The hydrogenotrophic M. marisnigri, a member of the Methanomicrobiales, was most abundant during hexadecane degradation (Figure 4b), but only a small percentage of reads (11 762, representing 0.02%) mapped under this condition. This discrepancy likely arises from sequence dissimilarity between sequenced strains available in databases and the actual organism present in the community. Thus, in order to fully assess the activity of specific community members, draft genomes of targeted species must be obtained by a single-cell approach used here or alternatively by a computational approach that bins metagenomic sequences (Chatterji et al., 2008; Dick et al., 2009; Albertsen et al., 2013).

Smithella, a genus that to date has not been sequenced, was targeted for this study. Integration of single-cell genome sequencing and metatranscriptomics allowed us to identify potential genes involved in anaerobic hexadecane degradation.
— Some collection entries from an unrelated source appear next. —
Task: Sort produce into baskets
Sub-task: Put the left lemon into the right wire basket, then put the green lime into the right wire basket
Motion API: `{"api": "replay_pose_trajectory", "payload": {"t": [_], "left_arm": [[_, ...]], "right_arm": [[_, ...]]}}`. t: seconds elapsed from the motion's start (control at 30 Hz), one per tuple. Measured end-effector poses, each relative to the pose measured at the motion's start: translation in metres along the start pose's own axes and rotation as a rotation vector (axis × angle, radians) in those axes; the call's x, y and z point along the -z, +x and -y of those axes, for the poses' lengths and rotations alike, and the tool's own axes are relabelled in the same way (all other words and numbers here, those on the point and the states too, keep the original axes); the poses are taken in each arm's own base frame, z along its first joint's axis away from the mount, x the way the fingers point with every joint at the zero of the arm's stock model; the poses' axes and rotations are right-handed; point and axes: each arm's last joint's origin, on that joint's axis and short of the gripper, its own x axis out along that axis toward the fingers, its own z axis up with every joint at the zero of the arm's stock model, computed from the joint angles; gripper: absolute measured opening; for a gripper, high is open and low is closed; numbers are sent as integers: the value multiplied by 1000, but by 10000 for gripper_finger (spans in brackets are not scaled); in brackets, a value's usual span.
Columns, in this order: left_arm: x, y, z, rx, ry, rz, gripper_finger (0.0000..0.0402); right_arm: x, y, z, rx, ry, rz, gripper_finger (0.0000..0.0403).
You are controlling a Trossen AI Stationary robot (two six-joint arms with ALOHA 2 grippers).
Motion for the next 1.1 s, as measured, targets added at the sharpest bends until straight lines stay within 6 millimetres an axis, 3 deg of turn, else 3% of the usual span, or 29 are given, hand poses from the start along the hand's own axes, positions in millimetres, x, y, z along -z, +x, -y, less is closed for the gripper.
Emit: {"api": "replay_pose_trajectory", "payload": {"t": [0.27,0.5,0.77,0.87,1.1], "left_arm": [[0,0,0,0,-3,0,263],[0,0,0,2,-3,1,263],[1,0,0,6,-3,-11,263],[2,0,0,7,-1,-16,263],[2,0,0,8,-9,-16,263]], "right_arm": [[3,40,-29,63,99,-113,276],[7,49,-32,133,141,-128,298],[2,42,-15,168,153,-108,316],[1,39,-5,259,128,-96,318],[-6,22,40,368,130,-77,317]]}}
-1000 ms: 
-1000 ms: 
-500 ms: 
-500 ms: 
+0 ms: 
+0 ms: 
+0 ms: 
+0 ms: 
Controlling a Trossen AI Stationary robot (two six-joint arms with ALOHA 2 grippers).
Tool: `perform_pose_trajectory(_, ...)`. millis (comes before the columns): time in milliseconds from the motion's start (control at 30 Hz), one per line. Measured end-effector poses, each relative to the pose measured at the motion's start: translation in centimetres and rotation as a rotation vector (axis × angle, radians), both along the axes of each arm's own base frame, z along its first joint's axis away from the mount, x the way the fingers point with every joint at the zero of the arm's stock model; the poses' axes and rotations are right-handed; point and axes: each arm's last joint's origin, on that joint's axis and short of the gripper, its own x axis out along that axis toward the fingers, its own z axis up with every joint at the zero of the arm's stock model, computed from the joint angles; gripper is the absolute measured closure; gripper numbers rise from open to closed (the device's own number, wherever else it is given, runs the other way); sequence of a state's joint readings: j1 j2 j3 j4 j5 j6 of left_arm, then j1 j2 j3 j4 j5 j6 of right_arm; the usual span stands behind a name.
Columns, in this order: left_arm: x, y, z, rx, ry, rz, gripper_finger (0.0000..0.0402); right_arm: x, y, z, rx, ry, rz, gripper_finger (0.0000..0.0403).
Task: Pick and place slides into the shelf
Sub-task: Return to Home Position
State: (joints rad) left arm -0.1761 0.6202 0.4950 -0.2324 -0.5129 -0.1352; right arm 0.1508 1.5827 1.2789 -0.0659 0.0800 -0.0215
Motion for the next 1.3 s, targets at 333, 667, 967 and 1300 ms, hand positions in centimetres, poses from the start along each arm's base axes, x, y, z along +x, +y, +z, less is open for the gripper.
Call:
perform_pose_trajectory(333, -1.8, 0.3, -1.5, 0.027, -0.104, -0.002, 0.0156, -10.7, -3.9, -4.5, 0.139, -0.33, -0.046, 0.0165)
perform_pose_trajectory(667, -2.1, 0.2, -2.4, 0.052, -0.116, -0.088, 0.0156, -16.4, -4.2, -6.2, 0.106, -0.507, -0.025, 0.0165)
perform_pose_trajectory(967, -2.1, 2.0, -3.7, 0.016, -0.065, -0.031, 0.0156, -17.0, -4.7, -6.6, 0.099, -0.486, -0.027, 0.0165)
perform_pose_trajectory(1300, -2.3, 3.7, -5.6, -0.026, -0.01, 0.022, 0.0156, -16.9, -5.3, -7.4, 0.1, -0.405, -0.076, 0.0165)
Extension of the metatranscriptomic data sets to additional representative genomes of community members yielded insight into the nature of potential syntrophic interactions Smithella participates in. Furthermore, applying species-specific genome-scale analysis of this community across multiple conditions provided insights into the mechanisms driving major shifts in abundance and activity of key community constituents. Moving beyond purely descriptive, meta-level analyses of communities will eventually allow an understanding of the plasticity of community composition and the capacity of individual members to accommodate and respond to environmental perturbation.